Task to carry out: Copy all entries without alteration and skip the pictures they hold.

****

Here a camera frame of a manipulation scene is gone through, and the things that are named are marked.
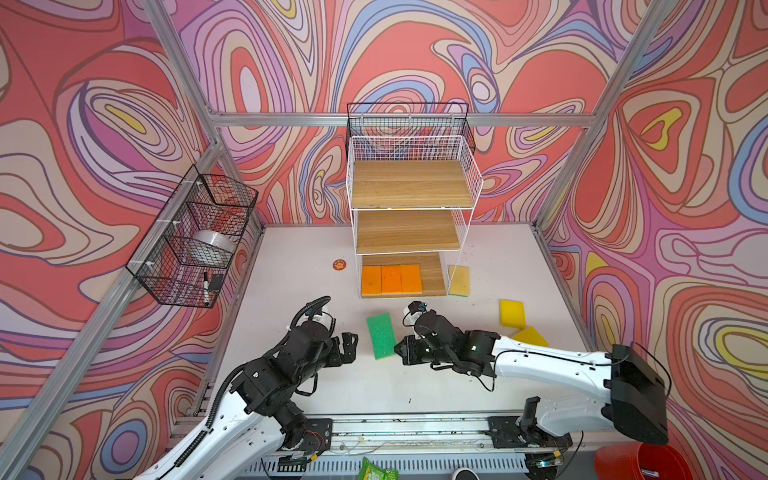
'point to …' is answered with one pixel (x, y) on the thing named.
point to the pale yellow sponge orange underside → (411, 280)
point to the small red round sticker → (339, 264)
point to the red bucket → (641, 461)
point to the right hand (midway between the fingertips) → (398, 356)
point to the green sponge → (382, 335)
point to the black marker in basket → (206, 288)
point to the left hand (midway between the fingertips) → (348, 338)
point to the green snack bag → (370, 471)
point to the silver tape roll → (214, 242)

****

Task solution:
Here a camera frame of a manipulation scene is gone through, and the things that are named are marked.
'point to …' is answered with one pixel (x, y) on the thing named.
point to the pale yellow sponge orange underside → (411, 280)
point to the small red round sticker → (339, 264)
point to the red bucket → (641, 461)
point to the right hand (midway between the fingertips) → (398, 356)
point to the green sponge → (382, 335)
point to the black marker in basket → (206, 288)
point to the left hand (midway between the fingertips) → (348, 338)
point to the green snack bag → (370, 471)
point to the silver tape roll → (214, 242)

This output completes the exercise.